Ships operating in arctic conditions are faced with twin problems in connection with hull corrosion protection.
Firstly, the temperature of the seawater results in lower conductivity which means that a higher current density is required to protect the hull and prevent corrosion.
To overcome this, Cathelco design their Ice Class ICCP systems with a higher driving voltage which is typically 50 volts, instead of the 24 volts which would be effective in temperate waters.
In icy water there is also greater risk of mechanical damage to the ICCP anodes and their mountings. To reduce abrasion by ice as the ship moves forward, the Cathelco Ice Class anodes are recessed on the hull and come with reinforced doubler plates and cofferdams. The streamlined elliptical shape of the anode is another important factor in reducing damage caused by ice.
Cathelco’s experience in protecting vessels which operate in ice conditions stretches back for many years. One of the first vessels to be installed was the ‘Terry Fox’, a Canadian Coast Guard vessel operating in the Eastern Arctic and Gulf of St Lawrence. This was followed by an ICCP system for the ‘Arctic’, a 26,000 dwt ice class bulk carrier operating in Canadian arctic waters.
Coming up to date, some of the most recent installations have been on board the Polarcus Asima and Polarcus Alima, two Ulstein X-Bow vessels which are used for seismic surveys, together with two more newbuilds for the same company.
“Many of the same factors apply to the design of ICCP systems for the protection of offshore platforms and semi-submersibles, but as these are stationery there is also the problem of protecting the anodes against the pressure of the winter ice”, said Aneel Mumtaz, a corrosion engineer with Cathelco.
For this reason, the anodes are designed with high strength cofferdams and special angled doubler plates which deflect the ice. The current emitting faces of the anodes also have a thicker layer of mixed metal oxide for greater wear resistance.
One of the most unusual projects in recent years was the design of an ICCP system for the Akademik Lomonosov, a prototype Russian floating nuclear power station. Construction work at the Baltiysky Zavod yard in St Petersburg was completed in 2011 and it was then towed to a location in the far east of Russia.
Cathelco supplied a 300 amp ICCP system for the vessel with two elliptical anodes positioned port and starboard at the stern and further two midships. The anodes and reference electrodes were diver changeable, enabling them to be replaced without the need for drydocking.

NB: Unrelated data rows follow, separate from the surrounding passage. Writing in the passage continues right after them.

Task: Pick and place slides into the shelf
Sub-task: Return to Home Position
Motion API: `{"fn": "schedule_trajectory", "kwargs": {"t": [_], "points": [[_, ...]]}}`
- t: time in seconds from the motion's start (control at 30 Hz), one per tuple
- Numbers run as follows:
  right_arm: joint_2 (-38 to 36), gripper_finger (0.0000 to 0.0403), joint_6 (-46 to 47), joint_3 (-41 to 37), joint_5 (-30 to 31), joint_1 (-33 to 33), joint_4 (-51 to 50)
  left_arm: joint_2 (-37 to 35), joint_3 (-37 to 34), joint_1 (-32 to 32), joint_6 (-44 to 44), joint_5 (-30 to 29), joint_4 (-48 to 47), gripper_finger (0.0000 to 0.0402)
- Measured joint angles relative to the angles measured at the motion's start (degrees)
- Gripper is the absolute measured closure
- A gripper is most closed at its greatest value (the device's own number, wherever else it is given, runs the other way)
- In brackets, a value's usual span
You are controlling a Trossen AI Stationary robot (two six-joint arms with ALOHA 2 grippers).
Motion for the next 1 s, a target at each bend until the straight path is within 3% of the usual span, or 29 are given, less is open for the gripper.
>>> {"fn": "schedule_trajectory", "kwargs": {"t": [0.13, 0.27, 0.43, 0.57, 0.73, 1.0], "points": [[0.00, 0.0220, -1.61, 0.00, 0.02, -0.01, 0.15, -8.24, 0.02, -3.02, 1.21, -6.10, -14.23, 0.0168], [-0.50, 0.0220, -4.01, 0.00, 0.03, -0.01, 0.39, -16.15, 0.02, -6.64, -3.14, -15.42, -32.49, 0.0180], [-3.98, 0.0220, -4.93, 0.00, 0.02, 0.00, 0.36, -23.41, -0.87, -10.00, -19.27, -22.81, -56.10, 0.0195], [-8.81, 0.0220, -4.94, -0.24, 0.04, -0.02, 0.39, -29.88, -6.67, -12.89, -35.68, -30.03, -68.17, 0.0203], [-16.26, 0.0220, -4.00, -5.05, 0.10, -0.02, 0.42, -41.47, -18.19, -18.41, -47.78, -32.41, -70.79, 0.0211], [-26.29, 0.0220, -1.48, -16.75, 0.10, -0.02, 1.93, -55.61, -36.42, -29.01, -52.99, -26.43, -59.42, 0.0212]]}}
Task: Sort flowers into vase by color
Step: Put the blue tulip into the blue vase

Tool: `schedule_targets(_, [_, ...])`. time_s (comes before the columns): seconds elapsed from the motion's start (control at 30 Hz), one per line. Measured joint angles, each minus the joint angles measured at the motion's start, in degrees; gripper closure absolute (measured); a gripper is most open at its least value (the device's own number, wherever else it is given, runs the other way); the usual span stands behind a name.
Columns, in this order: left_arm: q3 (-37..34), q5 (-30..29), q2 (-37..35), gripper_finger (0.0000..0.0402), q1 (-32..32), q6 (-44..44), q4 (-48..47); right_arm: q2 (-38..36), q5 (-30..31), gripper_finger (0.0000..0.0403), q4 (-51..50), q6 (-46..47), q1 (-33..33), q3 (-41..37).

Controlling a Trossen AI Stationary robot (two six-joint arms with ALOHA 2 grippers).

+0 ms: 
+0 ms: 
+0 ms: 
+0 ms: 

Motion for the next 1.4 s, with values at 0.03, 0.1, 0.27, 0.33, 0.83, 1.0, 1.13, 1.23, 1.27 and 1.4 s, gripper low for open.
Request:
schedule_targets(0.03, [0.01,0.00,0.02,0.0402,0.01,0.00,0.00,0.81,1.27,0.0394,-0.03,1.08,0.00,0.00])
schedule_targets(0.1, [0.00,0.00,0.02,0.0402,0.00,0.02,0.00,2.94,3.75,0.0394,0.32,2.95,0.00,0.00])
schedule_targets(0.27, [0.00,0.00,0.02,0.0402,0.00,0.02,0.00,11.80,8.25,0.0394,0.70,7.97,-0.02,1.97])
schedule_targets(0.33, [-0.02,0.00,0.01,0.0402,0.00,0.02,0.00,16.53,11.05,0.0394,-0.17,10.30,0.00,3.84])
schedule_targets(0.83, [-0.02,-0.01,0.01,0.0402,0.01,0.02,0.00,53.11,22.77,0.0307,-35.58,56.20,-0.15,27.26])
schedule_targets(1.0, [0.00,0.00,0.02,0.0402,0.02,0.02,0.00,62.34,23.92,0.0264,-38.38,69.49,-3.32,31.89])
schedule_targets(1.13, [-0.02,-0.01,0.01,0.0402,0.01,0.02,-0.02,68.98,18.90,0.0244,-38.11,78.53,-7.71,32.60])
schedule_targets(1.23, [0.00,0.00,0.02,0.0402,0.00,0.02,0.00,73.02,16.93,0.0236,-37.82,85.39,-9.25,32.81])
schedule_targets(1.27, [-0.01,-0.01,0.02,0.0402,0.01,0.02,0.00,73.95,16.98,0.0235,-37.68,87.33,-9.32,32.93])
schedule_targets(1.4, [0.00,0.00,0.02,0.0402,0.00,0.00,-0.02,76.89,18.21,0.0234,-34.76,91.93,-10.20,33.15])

Another important project was the supply of corrosion protection systems for two massives designed for operation in the Barents Sea.
The rigs were constructed in the Vyborg yard in Russia for Gazflot and were based on the versatile Moss Maritime CS50 design.
“The rigs had a complex geometry, especially around the bracings and riser column. Although the ICCP system provided optimum corrosion protection the whole structure, additional sacrificial anodes were placed in ‘hot spots’ to avoid the shadowing effect of structural members”, Aneel Mumtaz concluded.
World Maritime News Staff, November 2, 2012